■ Exercise requirements:
Give again the lines of the data from its first line through the line with "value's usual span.". Change nothing.
↓↓↓
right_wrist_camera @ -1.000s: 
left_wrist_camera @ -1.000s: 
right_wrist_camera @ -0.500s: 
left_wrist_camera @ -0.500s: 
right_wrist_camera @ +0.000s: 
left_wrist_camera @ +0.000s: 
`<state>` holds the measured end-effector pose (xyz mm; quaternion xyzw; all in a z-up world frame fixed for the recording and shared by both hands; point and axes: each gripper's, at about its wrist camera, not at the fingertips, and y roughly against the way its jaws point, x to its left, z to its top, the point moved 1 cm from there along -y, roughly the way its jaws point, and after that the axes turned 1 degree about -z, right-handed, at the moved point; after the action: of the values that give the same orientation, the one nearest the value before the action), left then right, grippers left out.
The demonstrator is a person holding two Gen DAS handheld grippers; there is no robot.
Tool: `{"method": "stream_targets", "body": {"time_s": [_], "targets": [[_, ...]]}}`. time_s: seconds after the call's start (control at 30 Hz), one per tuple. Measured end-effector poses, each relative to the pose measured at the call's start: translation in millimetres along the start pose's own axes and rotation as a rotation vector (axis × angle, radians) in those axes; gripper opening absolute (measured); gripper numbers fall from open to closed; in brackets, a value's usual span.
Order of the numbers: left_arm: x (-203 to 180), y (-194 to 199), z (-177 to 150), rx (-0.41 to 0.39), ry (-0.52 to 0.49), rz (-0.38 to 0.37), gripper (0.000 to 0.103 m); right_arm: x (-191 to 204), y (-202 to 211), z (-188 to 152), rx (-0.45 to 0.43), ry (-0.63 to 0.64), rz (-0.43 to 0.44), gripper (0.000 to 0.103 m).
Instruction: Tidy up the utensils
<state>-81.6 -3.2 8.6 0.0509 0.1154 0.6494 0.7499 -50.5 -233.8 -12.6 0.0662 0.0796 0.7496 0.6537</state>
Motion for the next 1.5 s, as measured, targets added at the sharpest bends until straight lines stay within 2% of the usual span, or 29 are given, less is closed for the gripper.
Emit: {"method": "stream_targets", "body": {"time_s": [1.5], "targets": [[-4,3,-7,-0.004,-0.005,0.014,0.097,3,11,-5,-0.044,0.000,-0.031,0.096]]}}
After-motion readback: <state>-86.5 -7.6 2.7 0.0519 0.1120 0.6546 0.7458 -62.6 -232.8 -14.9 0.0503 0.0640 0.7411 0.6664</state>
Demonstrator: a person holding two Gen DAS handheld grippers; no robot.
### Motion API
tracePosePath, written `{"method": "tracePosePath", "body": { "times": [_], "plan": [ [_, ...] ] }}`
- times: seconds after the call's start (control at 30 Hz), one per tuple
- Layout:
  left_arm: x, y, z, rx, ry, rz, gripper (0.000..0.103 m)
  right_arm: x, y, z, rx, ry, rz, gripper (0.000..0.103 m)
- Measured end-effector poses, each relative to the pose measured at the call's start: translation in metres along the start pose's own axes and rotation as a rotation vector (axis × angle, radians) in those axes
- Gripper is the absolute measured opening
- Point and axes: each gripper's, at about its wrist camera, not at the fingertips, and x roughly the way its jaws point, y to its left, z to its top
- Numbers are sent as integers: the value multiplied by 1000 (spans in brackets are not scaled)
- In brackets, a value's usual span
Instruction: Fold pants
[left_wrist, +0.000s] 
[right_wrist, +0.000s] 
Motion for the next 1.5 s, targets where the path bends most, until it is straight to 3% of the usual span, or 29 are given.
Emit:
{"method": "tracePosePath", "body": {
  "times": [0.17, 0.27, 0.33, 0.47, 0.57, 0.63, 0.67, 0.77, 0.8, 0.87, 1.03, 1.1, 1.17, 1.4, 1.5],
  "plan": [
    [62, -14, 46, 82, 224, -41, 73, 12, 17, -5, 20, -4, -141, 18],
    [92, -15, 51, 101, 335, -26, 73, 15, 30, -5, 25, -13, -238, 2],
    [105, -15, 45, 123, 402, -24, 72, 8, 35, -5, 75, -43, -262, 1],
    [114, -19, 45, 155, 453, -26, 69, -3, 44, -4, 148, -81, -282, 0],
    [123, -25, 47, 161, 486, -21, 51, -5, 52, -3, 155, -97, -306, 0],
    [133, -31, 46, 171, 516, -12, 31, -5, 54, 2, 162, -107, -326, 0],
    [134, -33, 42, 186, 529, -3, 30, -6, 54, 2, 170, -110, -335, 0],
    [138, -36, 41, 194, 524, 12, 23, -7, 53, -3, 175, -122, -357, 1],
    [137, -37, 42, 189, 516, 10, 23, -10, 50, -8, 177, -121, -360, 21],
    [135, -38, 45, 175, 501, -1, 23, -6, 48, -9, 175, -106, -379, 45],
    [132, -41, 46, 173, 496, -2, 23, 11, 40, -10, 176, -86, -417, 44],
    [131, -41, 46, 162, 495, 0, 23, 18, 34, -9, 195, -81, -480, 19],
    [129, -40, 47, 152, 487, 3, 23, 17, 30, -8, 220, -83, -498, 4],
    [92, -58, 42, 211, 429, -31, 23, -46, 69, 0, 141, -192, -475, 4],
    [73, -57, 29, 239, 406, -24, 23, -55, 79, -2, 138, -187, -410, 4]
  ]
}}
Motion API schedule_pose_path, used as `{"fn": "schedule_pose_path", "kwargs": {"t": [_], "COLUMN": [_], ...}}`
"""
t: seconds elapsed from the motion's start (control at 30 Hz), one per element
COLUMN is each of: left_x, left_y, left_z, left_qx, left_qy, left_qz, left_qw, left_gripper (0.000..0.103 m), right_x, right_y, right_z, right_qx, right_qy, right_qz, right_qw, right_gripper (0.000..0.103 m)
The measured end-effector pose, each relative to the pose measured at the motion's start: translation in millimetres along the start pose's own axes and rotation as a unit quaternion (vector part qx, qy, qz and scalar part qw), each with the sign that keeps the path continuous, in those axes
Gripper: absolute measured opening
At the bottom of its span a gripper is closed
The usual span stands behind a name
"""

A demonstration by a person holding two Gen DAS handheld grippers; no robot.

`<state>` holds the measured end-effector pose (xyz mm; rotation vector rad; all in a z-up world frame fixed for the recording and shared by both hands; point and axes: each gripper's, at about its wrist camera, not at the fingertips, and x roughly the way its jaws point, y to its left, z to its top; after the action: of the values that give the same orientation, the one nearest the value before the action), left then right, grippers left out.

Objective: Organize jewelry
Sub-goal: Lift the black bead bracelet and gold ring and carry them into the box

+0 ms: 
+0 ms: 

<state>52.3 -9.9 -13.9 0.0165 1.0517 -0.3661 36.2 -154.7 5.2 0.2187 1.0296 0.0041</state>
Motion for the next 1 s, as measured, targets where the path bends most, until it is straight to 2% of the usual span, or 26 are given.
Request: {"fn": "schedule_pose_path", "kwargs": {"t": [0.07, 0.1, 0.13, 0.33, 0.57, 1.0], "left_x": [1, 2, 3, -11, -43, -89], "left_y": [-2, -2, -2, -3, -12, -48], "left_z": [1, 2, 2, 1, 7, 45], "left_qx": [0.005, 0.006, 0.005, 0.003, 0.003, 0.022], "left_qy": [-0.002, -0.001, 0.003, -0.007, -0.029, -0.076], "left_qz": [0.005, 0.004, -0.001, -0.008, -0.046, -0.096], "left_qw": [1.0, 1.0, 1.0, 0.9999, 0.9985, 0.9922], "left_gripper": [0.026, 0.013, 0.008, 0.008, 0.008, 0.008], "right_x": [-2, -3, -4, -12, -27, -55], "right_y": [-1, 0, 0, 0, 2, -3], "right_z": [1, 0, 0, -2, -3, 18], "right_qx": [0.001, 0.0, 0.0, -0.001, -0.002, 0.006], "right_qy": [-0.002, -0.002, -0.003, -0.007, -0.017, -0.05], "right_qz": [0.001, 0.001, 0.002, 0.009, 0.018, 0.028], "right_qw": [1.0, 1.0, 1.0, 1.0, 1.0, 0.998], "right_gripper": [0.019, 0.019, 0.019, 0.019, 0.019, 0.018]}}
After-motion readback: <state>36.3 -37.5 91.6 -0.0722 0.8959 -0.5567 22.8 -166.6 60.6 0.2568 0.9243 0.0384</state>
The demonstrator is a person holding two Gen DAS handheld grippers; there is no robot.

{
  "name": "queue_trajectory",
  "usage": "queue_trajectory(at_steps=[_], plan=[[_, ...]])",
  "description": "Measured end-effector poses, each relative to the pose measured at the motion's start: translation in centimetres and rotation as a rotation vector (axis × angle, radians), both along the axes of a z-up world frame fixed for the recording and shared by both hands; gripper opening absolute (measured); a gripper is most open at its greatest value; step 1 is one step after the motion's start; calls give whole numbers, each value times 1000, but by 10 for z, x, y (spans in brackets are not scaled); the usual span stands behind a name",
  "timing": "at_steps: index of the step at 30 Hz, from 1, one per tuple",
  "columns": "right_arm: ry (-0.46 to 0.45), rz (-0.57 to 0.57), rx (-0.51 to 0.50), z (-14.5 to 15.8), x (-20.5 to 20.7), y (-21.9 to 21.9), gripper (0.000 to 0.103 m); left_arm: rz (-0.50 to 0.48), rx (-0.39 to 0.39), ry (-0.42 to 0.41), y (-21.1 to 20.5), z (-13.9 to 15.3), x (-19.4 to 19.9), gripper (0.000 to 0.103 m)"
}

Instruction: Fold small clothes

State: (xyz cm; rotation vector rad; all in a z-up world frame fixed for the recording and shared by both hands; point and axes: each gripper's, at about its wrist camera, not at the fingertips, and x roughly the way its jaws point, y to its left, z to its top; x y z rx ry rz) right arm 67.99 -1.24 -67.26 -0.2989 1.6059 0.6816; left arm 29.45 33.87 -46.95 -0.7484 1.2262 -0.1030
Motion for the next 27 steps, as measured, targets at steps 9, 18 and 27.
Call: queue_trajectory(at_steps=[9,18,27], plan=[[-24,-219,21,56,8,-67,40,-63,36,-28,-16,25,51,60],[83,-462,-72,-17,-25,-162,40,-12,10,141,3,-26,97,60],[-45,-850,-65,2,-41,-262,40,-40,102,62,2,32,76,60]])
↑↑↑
■ Result for this task:
right_wrist_camera @ -1.000s: 
left_wrist_camera @ -1.000s: 
right_wrist_camera @ -0.500s: 
left_wrist_camera @ -0.500s: 
right_wrist_camera @ +0.000s: 
left_wrist_camera @ +0.000s: 
`<state>` holds the measured end-effector pose (xyz mm; quaternion xyzw; all in a z-up world frame fixed for the recording and shared by both hands; point and axes: each gripper's, at about its wrist camera, not at the fingertips, and y roughly against the way its jaws point, x to its left, z to its top, the point moved 1 cm from there along -y, roughly the way its jaws point, and after that the axes turned 1 degree about -z, right-handed, at the moved point; after the action: of the values that give the same orientation, the one nearest the value before the action), left then right, grippers left out.
The demonstrator is a person holding two Gen DAS handheld grippers; there is no robot.
Tool: `{"method": "stream_targets", "body": {"time_s": [_], "targets": [[_, ...]]}}`. time_s: seconds after the call's start (control at 30 Hz), one per tuple. Measured end-effector poses, each relative to the pose measured at the call's start: translation in millimetres along the start pose's own axes and rotation as a rotation vector (axis × angle, radians) in those axes; gripper opening absolute (measured); gripper numbers fall from open to closed; in brackets, a value's usual span.

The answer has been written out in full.